[comp.lang.c] strcpy specifications

chris@mimsy.UUCP (Chris Torek) (04/09/88)

In article <4343@ihlpf.ATT.COM> nevin1@ihlpf.ATT.COM (00704a-Liber) writes:
>You are not defining *what* the function does (ie, you are not making an
>abstract *description* of the function); you are defining *how* the
>function does a strcpy (ie, how it is suppose to be *implemented*).
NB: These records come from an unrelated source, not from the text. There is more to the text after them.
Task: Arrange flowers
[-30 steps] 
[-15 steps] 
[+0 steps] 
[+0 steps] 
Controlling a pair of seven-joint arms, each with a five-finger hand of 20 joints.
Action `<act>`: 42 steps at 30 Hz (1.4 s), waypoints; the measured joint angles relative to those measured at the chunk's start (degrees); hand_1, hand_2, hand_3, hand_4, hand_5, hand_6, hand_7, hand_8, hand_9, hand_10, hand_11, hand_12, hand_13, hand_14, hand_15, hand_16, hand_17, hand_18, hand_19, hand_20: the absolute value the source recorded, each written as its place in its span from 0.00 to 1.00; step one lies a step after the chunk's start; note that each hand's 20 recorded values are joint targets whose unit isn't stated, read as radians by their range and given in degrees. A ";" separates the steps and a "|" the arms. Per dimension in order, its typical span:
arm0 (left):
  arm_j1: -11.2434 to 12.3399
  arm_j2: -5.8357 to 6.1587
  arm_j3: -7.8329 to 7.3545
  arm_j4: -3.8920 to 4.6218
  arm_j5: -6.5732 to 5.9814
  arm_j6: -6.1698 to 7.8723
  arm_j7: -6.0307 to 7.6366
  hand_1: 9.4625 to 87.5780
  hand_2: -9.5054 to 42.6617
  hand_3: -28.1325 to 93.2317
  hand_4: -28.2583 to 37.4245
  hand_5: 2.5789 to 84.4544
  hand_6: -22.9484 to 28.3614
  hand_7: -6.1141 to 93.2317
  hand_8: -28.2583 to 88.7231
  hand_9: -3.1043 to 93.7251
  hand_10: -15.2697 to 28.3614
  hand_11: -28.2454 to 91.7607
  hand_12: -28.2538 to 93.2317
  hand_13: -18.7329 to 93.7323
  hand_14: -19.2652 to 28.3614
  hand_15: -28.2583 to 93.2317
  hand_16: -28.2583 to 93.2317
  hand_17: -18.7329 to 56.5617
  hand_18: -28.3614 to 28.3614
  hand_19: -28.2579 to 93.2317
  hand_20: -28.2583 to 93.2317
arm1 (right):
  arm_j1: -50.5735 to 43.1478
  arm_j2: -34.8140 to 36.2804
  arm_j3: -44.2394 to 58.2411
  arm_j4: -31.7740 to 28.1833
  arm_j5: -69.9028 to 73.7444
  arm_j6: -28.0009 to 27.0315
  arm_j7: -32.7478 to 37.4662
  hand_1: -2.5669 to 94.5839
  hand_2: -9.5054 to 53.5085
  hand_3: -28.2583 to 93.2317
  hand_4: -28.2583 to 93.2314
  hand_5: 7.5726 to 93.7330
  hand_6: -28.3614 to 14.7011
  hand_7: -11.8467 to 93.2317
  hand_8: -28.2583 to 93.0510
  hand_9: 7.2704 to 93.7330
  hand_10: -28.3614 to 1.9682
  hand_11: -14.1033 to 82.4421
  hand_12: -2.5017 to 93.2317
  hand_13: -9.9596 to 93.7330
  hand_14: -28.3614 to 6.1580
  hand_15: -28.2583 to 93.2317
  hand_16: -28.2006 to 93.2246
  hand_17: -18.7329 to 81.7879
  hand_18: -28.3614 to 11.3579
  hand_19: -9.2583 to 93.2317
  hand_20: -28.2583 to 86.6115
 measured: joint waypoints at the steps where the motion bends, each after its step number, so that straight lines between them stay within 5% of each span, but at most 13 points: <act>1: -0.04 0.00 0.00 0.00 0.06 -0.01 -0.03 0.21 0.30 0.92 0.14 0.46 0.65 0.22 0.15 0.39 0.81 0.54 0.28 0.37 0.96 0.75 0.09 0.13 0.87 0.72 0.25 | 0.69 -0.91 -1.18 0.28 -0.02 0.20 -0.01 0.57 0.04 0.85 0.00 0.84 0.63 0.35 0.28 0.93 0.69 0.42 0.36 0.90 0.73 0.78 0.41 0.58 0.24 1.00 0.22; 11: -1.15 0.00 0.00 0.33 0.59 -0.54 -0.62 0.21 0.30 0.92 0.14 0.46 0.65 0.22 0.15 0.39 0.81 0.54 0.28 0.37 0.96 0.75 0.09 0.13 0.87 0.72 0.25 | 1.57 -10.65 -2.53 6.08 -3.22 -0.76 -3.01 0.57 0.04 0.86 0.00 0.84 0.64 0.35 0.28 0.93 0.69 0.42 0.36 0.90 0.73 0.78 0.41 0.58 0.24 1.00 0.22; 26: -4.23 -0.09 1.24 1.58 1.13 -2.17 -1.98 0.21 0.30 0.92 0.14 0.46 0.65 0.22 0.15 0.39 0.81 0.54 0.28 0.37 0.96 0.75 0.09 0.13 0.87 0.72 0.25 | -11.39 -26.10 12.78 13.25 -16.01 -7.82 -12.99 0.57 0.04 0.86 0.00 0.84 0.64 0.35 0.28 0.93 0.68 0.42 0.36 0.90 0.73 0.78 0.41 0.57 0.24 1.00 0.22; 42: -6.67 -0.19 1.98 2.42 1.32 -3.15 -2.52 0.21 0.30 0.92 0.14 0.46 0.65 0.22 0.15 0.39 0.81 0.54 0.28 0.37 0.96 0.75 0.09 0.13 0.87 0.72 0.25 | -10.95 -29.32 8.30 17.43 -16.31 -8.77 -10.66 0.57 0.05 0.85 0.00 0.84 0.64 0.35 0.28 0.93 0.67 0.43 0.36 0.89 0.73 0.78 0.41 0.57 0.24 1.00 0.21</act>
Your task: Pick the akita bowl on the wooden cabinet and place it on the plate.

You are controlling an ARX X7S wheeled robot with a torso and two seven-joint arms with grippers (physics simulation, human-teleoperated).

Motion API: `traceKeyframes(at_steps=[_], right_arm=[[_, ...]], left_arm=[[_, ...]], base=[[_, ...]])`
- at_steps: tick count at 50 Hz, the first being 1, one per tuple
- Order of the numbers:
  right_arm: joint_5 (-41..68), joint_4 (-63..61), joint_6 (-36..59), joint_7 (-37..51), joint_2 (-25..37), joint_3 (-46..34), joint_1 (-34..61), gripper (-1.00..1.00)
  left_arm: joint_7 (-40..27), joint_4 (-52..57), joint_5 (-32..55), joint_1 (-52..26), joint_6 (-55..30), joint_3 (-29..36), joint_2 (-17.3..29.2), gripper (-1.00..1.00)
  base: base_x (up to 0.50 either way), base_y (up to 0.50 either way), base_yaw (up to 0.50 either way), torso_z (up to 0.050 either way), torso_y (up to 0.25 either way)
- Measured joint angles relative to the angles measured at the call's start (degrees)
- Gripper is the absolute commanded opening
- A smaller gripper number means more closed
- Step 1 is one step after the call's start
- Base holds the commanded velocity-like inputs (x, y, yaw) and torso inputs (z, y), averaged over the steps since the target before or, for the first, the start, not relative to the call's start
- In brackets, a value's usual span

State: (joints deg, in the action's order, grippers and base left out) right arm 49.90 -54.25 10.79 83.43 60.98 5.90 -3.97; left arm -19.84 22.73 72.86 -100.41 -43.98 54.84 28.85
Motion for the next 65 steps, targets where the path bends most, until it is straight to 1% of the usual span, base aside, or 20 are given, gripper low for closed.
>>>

Nope.  I can define what strcpy should do without saying how it should
do it:


    char *strcpy(char *dst, char *src);

0.  copies string `src' to `dst'.  `src' and `dst' shall not overlap.

or

1.  copies string `src' to `dst'; if src and dst overlap, the result
    is implementation-defined.

or

2.  copies string `src' to `dst' nondestructively.

or

3.  copies string `src' to `dst' such that the copy is nondestructive
    when src and dst are distinct or when src < dst.

or

4.  copies string `src' to `dst'.  By the time strcpy returns, the
    result is as if the copy were done using the following code:

	while ((*dst++ = *src++) != 0) /*void*/;

>There is no 'such that' part in the specification of strcpy().

In *whose* specification?

>Strcpy(), according to the man page, INCLUDING THE WARNING

What warning?  There is no warning in my string(3).  Maybe the warning
in yours is a bug :-) .

>You are saying that overlapping does *not* yield surprises, which is a direct
>contradiction with the specification.

WHAT specification?

The dpANS uses something like number 1 above; I have been saying that
it may be best for it to use any of 2, 3, or 4.  V7 Unix uses none of
the above.

As general design principles, let me offer these statements:
  - provide as few primitives as you can get away with;
  - make them as general as possible.

Moving a string within a single buffer is a reasonable thing to want to
do; if it is cheap enough to do that with the same primitive that moves
strings from one buffer to another, I would say it should be done.  I
think having separate `memcpy' and `memmove' routines is a mistake,
just as I think having multiple kinds of files (blocked, unblocked,
random, sequential, ...) in an O/S is a mistake.  If you must add a
feature, or a restriction, or a new routine, make sure it carries its
weight (as dmr put it).  I think allowing overlapping strings in
strcpy carries its weight better than does asking people to use
memmove(dst, src, strlen(src)).
-- 
In-Real-Life: Chris Torek, Univ of MD Comp Sci Dept (+1 301 454 7163)
Domain:	chris@mimsy.umd.edu	Path:	uunet!mimsy!chris

nevin1@ihlpf.ATT.COM (00704a-Liber) (04/12/88)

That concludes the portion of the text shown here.